Work instructions - Return the data that follows exactly. Include every line.

Collected material -
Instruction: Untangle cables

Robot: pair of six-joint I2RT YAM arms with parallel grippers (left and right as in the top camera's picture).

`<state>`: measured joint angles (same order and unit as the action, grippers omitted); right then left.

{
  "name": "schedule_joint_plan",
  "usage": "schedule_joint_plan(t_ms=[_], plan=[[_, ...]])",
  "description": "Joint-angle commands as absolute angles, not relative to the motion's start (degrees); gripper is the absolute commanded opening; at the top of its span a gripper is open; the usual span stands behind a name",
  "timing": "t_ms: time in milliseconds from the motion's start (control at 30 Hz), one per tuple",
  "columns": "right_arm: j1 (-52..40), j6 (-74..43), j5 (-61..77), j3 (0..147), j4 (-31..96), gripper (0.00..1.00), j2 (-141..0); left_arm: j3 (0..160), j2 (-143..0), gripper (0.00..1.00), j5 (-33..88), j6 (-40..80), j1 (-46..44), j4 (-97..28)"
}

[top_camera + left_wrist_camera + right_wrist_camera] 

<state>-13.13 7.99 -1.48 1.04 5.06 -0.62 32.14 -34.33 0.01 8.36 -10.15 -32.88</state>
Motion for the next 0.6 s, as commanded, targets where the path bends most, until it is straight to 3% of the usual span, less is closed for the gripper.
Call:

Response to this exercise -
Instruction: Untangle cables

Robot: pair of six-joint I2RT YAM arms with parallel grippers (left and right as in the top camera's picture).

`<state>`: measured joint angles (same order and unit as the action, grippers omitted); right then left.

{
  "name": "schedule_joint_plan",
  "usage": "schedule_joint_plan(t_ms=[_], plan=[[_, ...]])",
  "description": "Joint-angle commands as absolute angles, not relative to the motion's start (degrees); gripper is the absolute commanded opening; at the top of its span a gripper is open; the usual span stands behind a name",
  "timing": "t_ms: time in milliseconds from the motion's start (control at 30 Hz), one per tuple",
  "columns": "right_arm: j1 (-52..40), j6 (-74..43), j5 (-61..77), j3 (0..147), j4 (-31..96), gripper (0.00..1.00), j2 (-141..0); left_arm: j3 (0..160), j2 (-143..0), gripper (0.00..1.00), j5 (-33..88), j6 (-40..80), j1 (-46..44), j4 (-97..28)"
}

[top_camera + left_wrist_camera + right_wrist_camera] 

<state>-13.13 7.99 -1.48 1.04 5.06 -0.62 32.14 -34.33 0.01 8.36 -10.15 -32.88</state>
Motion for the next 0.6 s, as commanded, targets where the path bends most, until it is straight to 3% of the usual span, less is closed for the gripper.
Call:

That completes the answer.